We are working on Father Peyton’s sainthood at our parish, St. Charles Borromeo, in North Hollywood, Calif., as one of the chapters throughout the country. Three times a year we have special Masses, Rosary, etc. for the cause of Father Peyton.

Mary Beth Legg

North Hollywood, California

The editor responds: The first part of Pronechen’s article, which was published in the Oct. 24 issue of the Register as “Sanctity: Made in America,” included a lengthy portion on the cause for Father Patrick “The Family That Prays Together, Stays Together” Peyton.


Thanks, Bishop Olmsted

Regarding “Bishop Strips Abortion Hospital of Catholic Status!” (NCRegister.com):

Thank God for willing servants like Bishop Olmsted, who are willing to seek and follow his will rather than man’s and unafraid to proclaim that!

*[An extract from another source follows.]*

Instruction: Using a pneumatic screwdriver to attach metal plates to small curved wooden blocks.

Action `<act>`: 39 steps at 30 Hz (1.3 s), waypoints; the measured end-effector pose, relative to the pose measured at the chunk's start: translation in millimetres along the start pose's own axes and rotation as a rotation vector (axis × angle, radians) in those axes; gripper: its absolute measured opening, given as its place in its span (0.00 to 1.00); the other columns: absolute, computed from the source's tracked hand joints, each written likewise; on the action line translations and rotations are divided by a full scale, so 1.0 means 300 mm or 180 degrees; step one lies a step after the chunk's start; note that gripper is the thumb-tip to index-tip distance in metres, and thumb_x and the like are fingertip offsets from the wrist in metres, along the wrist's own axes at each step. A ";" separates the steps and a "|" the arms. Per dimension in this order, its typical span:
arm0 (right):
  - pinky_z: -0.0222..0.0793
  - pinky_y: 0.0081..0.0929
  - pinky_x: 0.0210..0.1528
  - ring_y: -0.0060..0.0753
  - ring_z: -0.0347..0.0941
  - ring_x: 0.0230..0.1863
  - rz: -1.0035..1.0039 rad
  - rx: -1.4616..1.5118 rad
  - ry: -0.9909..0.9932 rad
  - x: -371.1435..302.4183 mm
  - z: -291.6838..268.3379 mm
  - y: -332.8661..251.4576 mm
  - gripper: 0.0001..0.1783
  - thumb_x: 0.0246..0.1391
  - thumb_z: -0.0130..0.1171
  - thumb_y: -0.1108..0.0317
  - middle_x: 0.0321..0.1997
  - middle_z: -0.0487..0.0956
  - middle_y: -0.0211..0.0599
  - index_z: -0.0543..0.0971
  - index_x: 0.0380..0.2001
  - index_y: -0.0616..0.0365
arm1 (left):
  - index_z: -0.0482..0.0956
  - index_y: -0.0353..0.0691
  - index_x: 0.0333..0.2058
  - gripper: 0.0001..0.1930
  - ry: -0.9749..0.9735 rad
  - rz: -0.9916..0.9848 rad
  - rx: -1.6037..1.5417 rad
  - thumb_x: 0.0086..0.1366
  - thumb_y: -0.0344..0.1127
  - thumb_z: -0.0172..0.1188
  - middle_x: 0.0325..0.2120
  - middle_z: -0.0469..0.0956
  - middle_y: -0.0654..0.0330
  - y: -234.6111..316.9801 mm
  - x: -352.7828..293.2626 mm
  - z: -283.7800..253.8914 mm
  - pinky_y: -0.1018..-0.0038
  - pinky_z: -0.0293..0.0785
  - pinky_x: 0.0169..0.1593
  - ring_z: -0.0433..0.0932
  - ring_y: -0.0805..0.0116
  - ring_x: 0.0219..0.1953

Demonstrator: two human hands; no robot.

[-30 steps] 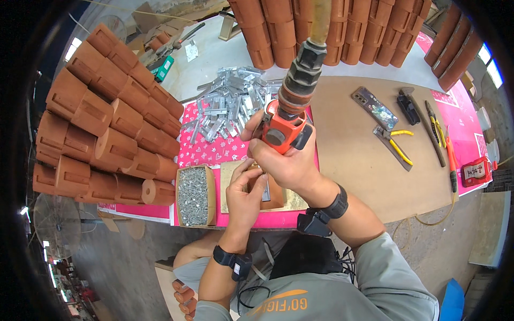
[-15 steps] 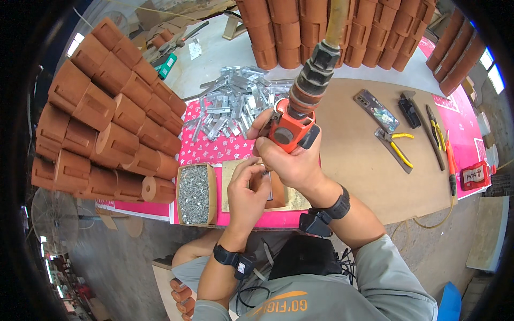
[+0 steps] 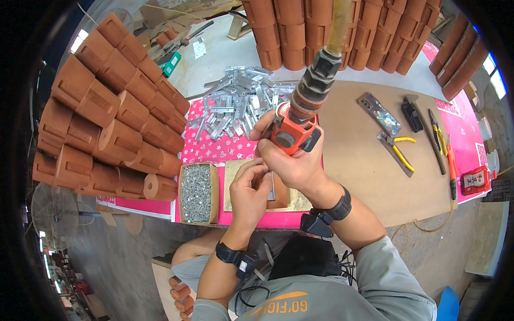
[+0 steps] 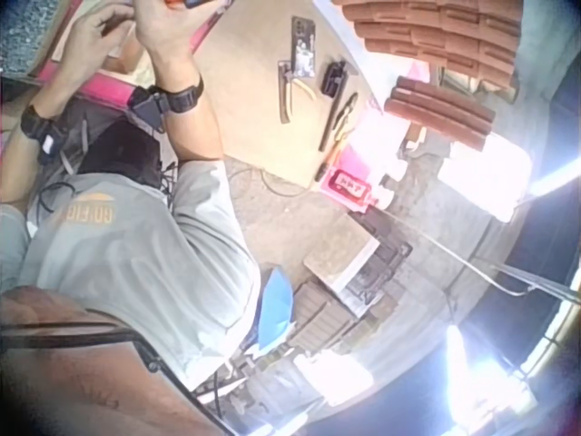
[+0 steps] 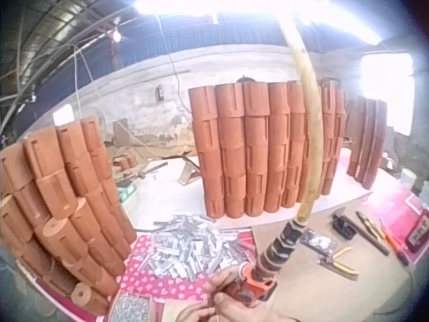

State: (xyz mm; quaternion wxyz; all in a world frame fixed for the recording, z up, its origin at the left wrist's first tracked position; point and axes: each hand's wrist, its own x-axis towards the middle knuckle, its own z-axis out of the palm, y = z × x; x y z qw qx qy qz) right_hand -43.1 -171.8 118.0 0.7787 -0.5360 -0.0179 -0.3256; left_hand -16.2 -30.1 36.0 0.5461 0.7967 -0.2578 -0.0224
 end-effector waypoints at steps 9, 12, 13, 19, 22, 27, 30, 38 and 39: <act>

I pray the Lord will bless and keep him, and that he will raise up many others like this good bishop to truly lead his Church!

Maria Lima

via NCRegister.com


Bishop Olmsted did not break any laws over the removal of the hospital’s Catholic status. The bishop was only exercising the Church’s right under the First Amendment of the U.S. Constitution to determine which hospital it should associate itself with. The Catholic Church did not send the Swiss Guard to force the hospital to comply with canon law. The hospital in Phoenix is free to perform all the abortions it wants. Just do not expect the hospital to enjoy official Catholic status. … However, the U.S. Constitution’s guarantee of freedom of religion and freedom of conscience under the First Amendment allows Catholic hospitals to provide health care pursuant to Catholic health-care practices. I believe that if a person does not agree with Catholic health-care practices, he or she should make the proper arrangements to receive treatment in a non-Catholic hospital.

Jose Bague

via NCRegister.com


Thanks so much for posting the bishop’s full statement. I have not followed this issue particularly closely, but what little I have seen gave no indication that there were serious moral problems in this health-care network for the past seven years (at least, I would presume), and that the bishop’s decision was in light of all of this, with the abortion only one serious issue in a long line of immoral practices. My hope is that the bishop’s stand will ignite a fire in the souls of our other U.S. bishops and that they all will follow suit in holding those who wish to bear the name “Catholic” accountable to the meaning behind that name (I’m thinking of “Catholic” colleges/universities).

Jason V.

via NCRegister.com

Omission

In our story “Meet the Catholics in Congress” (NCRegister.com, Dec. 7), we inadvertently omitted Rep. Chris Gibson, R-N.Y., who defeated incumbent Democrat Scott Murphy in New York’s 20th congressional district.